My pilgrimage to the site of Paul Klee's Hammamet with Its Mosque

Paul Klee (1879–1940), Hammamet with Its Mosque, 1914. Metropolitan Museum of Art/Wikimedia Commons

In this new series, our writers introduce us to a favourite painting.


For almost as long as I can remember I have loved the pictures of Paul Klee (1879-1940). When I was growing up my parents owned a strange little lithograph by him called Phantom Perspective. It shows a wafer-thin man lying asleep in a dormitory of inflowing straight lines.

Like one of the curious fish in Klee’s child-like visual aquaria, I was hooked.

It was on his famous trip to Tunisia in April 1914 that Klee painted Hammamet with Its Mosque, now owned by the Metropolitan Museum of Art, New York.

Travelling down the east coast of the Maghrebian nation with two artist pals, August Macke and Louis Moilliet, the trio used lightweight watercolour kits and sketching blocks to record their impressions.

An old postcard capturing the town of Hammamet. Author provided

Tunis, St. Germain, Hammamet and the holy city of Kairouan became the sites of their collaborative visual enterprise.
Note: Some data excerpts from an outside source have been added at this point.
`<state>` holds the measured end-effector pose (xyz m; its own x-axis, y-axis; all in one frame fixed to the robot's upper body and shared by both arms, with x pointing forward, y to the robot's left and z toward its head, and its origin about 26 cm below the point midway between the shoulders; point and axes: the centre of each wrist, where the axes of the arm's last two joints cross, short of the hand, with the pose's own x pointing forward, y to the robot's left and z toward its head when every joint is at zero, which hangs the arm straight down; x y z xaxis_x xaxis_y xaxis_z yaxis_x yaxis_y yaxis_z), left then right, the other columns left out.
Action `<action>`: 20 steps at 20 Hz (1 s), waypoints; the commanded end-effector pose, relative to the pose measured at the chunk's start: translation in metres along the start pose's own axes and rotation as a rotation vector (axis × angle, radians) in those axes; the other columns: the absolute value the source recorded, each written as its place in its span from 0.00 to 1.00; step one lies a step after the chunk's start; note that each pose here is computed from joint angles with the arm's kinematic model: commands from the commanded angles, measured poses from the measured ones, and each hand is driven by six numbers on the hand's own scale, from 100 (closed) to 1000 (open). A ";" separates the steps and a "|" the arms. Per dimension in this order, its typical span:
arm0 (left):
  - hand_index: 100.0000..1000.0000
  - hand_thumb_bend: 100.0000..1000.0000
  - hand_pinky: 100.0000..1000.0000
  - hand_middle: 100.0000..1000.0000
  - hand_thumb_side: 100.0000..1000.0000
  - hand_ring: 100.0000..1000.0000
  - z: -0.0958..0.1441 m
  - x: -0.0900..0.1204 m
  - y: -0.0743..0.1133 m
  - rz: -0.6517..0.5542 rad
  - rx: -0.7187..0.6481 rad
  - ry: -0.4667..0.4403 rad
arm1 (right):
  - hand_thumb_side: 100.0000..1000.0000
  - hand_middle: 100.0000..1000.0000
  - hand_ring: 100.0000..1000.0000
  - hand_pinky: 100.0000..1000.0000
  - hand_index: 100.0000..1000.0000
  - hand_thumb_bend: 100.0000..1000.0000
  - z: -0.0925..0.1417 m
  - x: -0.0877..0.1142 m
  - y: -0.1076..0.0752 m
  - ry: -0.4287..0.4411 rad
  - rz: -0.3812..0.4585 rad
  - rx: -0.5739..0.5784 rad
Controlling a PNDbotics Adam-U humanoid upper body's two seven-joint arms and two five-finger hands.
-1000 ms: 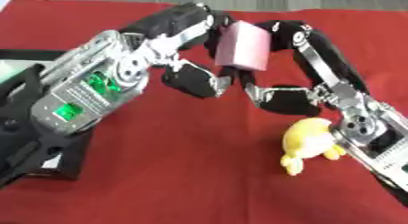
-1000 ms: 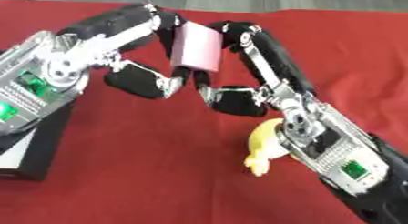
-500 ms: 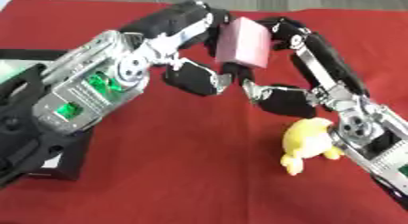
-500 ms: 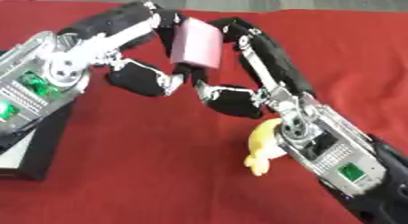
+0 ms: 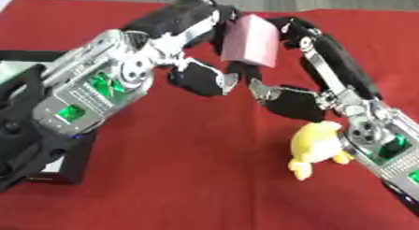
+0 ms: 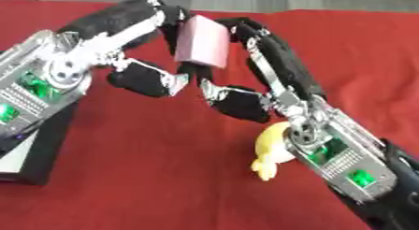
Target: Pick up the objects with one hand, pass them to the other hand, and then place them into the box on the other side of the table.
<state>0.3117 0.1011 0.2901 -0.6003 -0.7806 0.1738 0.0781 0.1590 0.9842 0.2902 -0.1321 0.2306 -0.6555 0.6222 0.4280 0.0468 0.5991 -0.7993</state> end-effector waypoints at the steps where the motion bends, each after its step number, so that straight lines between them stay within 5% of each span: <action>1: 0.29 0.00 0.97 0.40 0.16 0.63 0.000 -0.001 0.008 -0.020 0.026 0.003 | 0.00 0.85 0.82 0.81 0.88 0.28 -0.002 0.005 -0.010 -0.030 -0.005 -0.046; 20: 0.29 0.00 0.95 0.39 0.17 0.63 0.008 -0.013 0.012 -0.062 0.015 0.017 | 0.00 0.87 0.83 0.84 0.88 0.32 0.001 0.002 -0.011 0.026 0.039 -0.121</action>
<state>0.3162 0.1093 0.2873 -0.5955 -0.7907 0.1421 0.0766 0.1202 0.9898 0.2908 -0.1337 0.2313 -0.6250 0.6486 0.4344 0.1269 0.6335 -0.7633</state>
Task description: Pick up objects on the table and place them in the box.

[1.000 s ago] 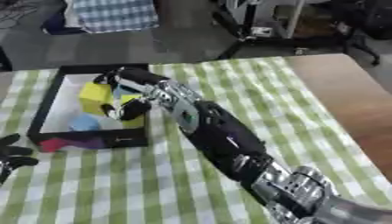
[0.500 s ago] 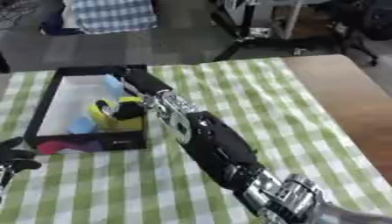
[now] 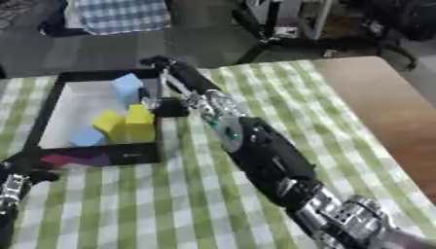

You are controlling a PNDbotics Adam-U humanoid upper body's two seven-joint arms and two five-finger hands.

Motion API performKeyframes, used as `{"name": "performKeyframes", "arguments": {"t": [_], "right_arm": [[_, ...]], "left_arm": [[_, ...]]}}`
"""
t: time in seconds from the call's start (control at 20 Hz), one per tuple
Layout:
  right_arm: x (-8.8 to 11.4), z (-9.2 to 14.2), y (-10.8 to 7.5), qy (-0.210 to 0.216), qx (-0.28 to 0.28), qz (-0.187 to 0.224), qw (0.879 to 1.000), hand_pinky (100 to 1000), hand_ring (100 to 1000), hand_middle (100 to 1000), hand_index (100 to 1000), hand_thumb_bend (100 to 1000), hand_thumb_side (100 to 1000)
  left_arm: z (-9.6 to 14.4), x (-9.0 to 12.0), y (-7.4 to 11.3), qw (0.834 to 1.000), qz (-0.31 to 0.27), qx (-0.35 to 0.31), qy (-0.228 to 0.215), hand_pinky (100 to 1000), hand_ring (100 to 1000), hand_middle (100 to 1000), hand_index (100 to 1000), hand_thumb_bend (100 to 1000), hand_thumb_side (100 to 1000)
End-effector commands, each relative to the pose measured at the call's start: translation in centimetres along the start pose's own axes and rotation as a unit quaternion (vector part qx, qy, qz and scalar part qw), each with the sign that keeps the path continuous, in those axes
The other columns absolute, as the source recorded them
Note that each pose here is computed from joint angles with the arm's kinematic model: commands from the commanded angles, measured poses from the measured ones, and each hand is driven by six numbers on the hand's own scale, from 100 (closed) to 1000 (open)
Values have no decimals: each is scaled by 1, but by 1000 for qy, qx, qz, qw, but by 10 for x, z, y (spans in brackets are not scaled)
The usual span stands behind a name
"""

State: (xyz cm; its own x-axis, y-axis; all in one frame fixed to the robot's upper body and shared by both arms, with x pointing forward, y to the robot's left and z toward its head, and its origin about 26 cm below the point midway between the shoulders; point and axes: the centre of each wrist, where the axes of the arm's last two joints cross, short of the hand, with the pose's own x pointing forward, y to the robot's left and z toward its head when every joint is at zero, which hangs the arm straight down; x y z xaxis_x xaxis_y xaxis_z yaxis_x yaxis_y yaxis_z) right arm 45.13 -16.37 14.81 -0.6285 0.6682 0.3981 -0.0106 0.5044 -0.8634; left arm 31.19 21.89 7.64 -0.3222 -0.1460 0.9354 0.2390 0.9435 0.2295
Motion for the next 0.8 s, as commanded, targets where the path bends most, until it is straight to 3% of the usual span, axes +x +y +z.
{"name": "performKeyframes", "arguments": {"t": [0.05,0.15,0.2,0.25,0.4,0.55,0.8], "right_arm": [[8,25,-49,-48,-33,-42,997,941,847,813,891,100,540],[10,53,-60,-53,-50,-96,993,931,825,774,859,100,593],[12,64,-64,-50,-58,-121,990,928,820,770,838,100,699],[11,77,-66,-41,-66,-141,987,926,815,756,822,100,616],[9,113,-70,-18,-91,-183,979,923,808,743,804,100,634],[2,146,-63,25,-140,-227,963,918,790,709,779,100,696],[-5,190,-34,93,-210,-299,926,918,779,689,802,100,759]], "left_arm": [[4,1,14,1000,-19,22,2,790,590,590,833,100,779],[8,-2,19,999,-25,34,9,790,590,589,833,100,778],[10,-3,21,999,-27,38,12,790,590,589,833,100,778],[13,-5,23,998,-30,44,17,790,590,589,833,100,778],[19,-8,28,997,-38,55,27,790,590,589,833,100,778],[23,-11,30,997,-40,62,34,790,590,588,832,100,780],[25,-13,31,996,-39,68,38,790,590,589,831,100,782]]}}
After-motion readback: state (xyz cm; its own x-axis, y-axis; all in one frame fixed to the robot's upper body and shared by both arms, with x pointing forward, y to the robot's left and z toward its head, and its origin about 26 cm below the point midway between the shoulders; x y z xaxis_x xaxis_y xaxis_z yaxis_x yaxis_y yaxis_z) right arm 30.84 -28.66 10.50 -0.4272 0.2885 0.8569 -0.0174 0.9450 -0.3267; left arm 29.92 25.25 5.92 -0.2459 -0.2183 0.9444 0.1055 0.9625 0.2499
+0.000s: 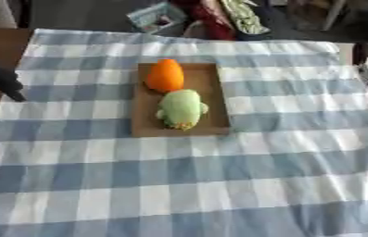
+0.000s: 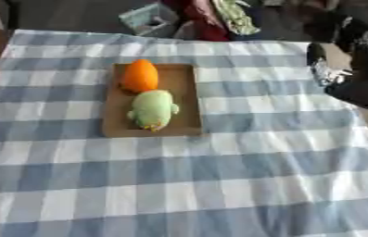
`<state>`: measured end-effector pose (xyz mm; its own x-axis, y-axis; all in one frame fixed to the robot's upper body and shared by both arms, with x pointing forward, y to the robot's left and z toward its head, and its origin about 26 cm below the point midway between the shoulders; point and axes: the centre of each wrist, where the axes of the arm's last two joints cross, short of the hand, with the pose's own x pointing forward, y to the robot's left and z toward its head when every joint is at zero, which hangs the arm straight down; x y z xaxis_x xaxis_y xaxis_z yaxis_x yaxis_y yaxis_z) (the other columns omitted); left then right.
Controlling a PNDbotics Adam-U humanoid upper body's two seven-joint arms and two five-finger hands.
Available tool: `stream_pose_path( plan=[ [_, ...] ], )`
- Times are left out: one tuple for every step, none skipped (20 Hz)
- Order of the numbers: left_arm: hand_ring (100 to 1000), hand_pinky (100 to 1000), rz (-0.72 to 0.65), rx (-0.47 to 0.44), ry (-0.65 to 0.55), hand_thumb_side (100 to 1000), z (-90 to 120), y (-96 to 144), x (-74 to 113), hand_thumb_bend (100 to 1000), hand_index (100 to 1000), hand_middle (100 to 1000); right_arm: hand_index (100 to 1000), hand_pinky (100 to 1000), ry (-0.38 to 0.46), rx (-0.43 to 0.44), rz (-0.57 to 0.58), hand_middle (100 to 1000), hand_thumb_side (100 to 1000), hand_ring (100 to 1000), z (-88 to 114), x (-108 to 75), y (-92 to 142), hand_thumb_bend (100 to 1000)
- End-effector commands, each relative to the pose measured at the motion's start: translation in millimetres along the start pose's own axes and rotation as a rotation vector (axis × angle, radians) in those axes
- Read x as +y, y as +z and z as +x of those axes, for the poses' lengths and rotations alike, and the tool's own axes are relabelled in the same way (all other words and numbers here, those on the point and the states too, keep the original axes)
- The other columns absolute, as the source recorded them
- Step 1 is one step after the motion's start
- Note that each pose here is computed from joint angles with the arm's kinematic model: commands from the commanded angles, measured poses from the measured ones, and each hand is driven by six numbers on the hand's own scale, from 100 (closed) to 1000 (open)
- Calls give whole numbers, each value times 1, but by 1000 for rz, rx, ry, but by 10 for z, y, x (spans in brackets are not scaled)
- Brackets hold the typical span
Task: Pick up objects on the table and place them in the box.
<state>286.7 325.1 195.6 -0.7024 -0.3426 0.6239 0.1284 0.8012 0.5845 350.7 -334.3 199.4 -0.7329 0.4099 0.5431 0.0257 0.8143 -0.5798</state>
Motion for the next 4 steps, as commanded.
stream_pose_path(
  plan=[
    [562,752,6,-17,-12,816,24,14,47,100,724,576,870,828,0,-24,-28,725,480,813,88,-64,-18,100],
    [563,752,4,-17,-9,817,17,23,42,100,724,576,870,828,-6,-21,-30,725,482,813,85,-51,-4,100],
    [566,753,1,-17,-5,817,8,32,35,100,724,579,870,828,-13,-15,-31,724,501,813,76,-37,12,100],
    [566,753,-1,-17,-2,817,1,41,29,100,723,579,870,828,-18,-10,-31,724,503,813,66,-23,27,100]
  ],
)
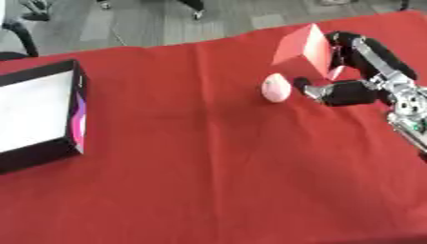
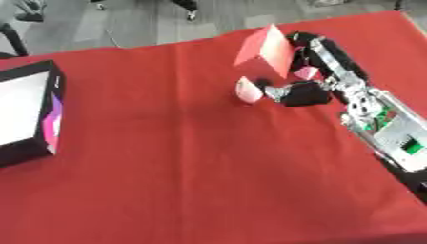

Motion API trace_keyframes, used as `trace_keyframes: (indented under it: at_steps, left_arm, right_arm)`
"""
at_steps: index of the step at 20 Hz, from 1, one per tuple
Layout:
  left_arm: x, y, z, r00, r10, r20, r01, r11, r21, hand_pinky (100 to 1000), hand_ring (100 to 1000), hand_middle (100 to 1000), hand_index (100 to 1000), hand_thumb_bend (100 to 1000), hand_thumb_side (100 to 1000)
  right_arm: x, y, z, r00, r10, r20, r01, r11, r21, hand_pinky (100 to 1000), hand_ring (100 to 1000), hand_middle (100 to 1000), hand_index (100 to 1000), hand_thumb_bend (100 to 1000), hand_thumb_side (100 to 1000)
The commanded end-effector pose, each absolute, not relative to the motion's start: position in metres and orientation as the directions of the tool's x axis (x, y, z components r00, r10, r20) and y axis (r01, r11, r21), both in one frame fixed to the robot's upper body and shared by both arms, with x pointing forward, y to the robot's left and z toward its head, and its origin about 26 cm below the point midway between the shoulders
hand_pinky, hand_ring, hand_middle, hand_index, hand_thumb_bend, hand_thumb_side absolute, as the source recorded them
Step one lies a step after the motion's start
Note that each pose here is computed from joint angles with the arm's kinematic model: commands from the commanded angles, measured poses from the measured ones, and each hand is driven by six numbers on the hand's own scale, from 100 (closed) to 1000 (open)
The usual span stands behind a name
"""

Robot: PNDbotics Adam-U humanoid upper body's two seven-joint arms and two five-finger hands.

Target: Pick up the objects with one hand, pass them to the other hand, and then place them into the box on the other side of the table.

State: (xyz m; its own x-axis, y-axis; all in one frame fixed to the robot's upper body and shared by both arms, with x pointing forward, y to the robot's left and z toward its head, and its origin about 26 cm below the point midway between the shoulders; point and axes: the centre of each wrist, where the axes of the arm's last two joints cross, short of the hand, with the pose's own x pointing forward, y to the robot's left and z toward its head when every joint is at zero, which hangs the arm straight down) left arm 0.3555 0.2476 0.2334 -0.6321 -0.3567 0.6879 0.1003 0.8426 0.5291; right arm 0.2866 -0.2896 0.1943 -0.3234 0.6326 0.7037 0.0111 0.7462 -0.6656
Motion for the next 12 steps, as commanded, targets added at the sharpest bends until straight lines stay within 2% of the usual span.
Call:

Klee had recently been in Paris to visit Robert Delaunay, the artist who converted Picasso’s and Braque’s austere version of Cubism into a lyrical interplay of coloured squares and triangles.

Klee adapted this language in all his Tunisian works, and it was in Kairouan, in a café at the end of a day’s painting the domes of the city, that he declared in a moment of ecstasy:

Colour and I are one. I am a painter!

Hammamet with Its Mosque, as solid in its composition of diagonals within squares as its substance is evanescent, proves him right.


Read more: Three questions not to ask about art – and four to ask instead


‘The city is magnificent’

Hammamet was a small fishing port – the Hadrumetum of Carthaginian times – whose walled medina and inner fortress or Casbah still exist today. I spent three days there in 2014 on an aesthetic pilgrimage.

I was armed with maps from the Baedeker guidebook the German-speaking trio had used, postcards of the town dating from 1905, and the delightful diaries in which Klee wrote:

The city is magnificent, right by the sea, full of bends and sharp corners.

Hammamet’s medieval mosque, with its square minaret, crenellated muezzin’s gallery, and flagstaff at 45 degrees, is depicted in Klee’s watercolour with surprising accuracy.

The mosque in Hammamet today. E.Selmaj via Wikimedia Commons, CC BY-SA

My eyes told me as much, as did the vintage postcards. But one building was missing: Klee’s right-hand tower with its wine-coloured windows. There was nothing in today’s cleaned-up Casbah that corresponded to it.

And why, I asked myself, did the painter embellish the foreground of buff and pink triangles with star-shaped forms and green stripes?

My general thesis, in contrast to scholars who saw Klee as an abstractionist who used free invention in making his coloured pictorial tapestries, was that Klee (and Macke) used “real” elements from the observed world to fuel their plastic inventions – savvy combinations of the observed, the supposed and the superposed.

A postcard of the Minaret of the Great Mosque of Hammamet, c 1950. Author provided

‘Archives of the planet’

Through a painstaking sifting of photographic evidence, I learned that from around 1910 until Tunisian Independence in 1956, Hammamet’s Kasbah was surmounted by a two (and then three) storey blockhouse called the “poste optique”, or optical station.

Since 1881 Tunisia had been a French Protectorate. With war looming, the French army set up a flashing optical telegraph using towers with a clear line of sight up and down the coast.

Hammamet’s new poste optique was photographed by a visiting French officer, a Lieutenant Klipfel, in 1910.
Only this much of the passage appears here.